La pronuncia sarebbe ingiusta ed errata perché fondata unicamente sulle dichiarazioni della persona offesa la quale si è sottratta al confronto dibattimentale.
Nel quinto motivo di ricorso invoca la prescrizione del reato.
3. I ricorsi in esame impongono le considerazioni che seguono.
Osserva il Collegio che sussistono i presupposti per rilevare, ai sensi dell'art. 129, comma 1, cod. proc. pen., l'intervenuta causa estintiva del reato per cui si procede, essendo maturato il termine massimo di prescrizione, pari ad anni sette e mesi sei, da farsi decorrere dall'1/12/2009. Tenuto conto dei periodi di sospensione della prescrizione che ammontano compessivamente a giorni 248, il reato risulta estinto per prescrizione alla data del 4/2/2018.
Deve rilevarsi che i ricorsi in esame non presentano profili di inammissibilità, per la manifesta infondatezza delle doglianze ovvero perché basati su censure non deducibili in sede di legittimità, tali, dunque, da non consentire di rilevare l'intervenuta prescrizione.
Pertanto, sussistono i presupposti, discendenti dalla intervenuta instaurazione di un valido rapporto processuale di impugnazione, per rilevare e dichiarare l'estinzione del reato per prescrizione, maturata successivamente rispetto alla sentenza impugnata.
E' appena il caso di rilevare che risulta superfluo qualsiasi approfondimento al riguardo, proprio in considerazione della maturata prescrizione: invero, a prescindere dalla fondatezza o meno degli assunti dei ricorrenti, secondo il consolidato orientamento della giurisprudenza di legittimità, qualora già risulti una causa di estinzione del reato, non rileva la sussistenza di eventuali nullità (anche se di ordine generale) o di vizi di motivazione, in quanto l’inevitabile rinvio al giudice di merito che ne deriverebbe, è incompatibile con il principio dell'immediata applicabilità della causa estintiva (cfr.
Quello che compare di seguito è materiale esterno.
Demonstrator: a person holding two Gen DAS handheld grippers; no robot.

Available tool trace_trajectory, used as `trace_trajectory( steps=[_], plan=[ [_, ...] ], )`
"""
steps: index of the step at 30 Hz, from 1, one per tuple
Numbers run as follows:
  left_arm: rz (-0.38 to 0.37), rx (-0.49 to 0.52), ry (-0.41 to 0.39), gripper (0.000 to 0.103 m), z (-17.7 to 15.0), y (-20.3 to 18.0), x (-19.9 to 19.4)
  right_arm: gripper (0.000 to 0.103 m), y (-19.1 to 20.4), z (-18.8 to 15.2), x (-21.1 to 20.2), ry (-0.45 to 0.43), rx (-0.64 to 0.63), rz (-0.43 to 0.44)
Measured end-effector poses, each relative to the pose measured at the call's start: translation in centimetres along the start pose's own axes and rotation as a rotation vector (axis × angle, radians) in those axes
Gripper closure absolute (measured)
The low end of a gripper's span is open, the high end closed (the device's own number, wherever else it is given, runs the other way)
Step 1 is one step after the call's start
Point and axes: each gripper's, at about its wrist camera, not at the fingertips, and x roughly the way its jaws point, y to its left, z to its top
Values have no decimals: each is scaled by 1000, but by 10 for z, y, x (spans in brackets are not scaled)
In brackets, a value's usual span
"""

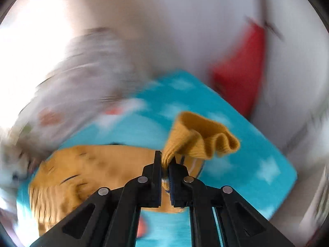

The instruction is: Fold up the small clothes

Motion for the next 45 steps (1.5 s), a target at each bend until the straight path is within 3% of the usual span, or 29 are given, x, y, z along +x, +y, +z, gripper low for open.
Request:
trace_trajectory(
  steps=[4,8,10,14,17,22,26,29,32,34,38,40,43,45],
  plan=[
    [4,-55,-18,40,11,48,-8,97,144,-7,-4,-7,-251,154],
    [20,-117,-26,40,18,102,-13,97,289,-61,20,63,-512,263],
    [35,-137,-26,40,19,126,-15,97,347,-98,35,90,-641,271],
    [67,-180,-12,40,17,173,-15,97,421,-168,80,160,-843,204],
    [81,-207,3,40,16,201,-13,93,439,-197,102,230,-868,178],
    [81,-233,34,40,20,231,-2,86,459,-215,95,206,-901,167],
    [55,-213,44,40,29,236,5,60,496,-233,75,186,-977,251],
    [34,-193,47,40,36,230,10,59,507,-247,59,231,-990,333],
    [20,-161,49,40,41,225,14,59,495,-244,50,235,-923,337],
    [20,-142,51,40,41,222,16,59,477,-231,49,235,-833,318],
    [-1,-124,76,40,37,220,24,59,429,-187,64,239,-635,195],
    [-9,-115,86,40,36,218,29,70,417,-172,76,245,-578,150],
    [-12,-98,86,40,35,212,29,71,414,-165,106,301,-529,113],
    [-10,-87,80,40,34,207,26,71,421,-176,133,392,-521,119]
  ],
)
Sez. U, n. 1021 del 28.11.2001, dep. 11.01.2002, Rv. 220511).
Si osserva, infine, che non ricorrono le condizioni per una pronuncia assolutoria di merito, ex art. 129, comma 2, cod. proc. pen., in ragione delle risultanze processuali di cui dà atto la Corte d'appello. Come è noto, ai fini della eventuale applicazione delia norma ora citata, occorre che la prova della insussistenza del fatto o della estraneità ad esso dell'imputato risulti evidente sulla base degli stessi elementi e delle medesime valutazioni poste a fondamento della sentenza impugnata. Sotto questo profilo nella motivazione della sentenza della Corte di appello non sono riscontrabili elementi di giudizio indicativi della prova evidente dell'innocenza dei ricorrenti.
2. Si impone, pertanto, l'annullamento senza rinvio della sentenza impugnata per essere il reato estinto per prescrizione.
 

 

P.Q.M.

 


Annulla senza rinvio la sentenza impugnata perché il reato è estinto per prescrizione.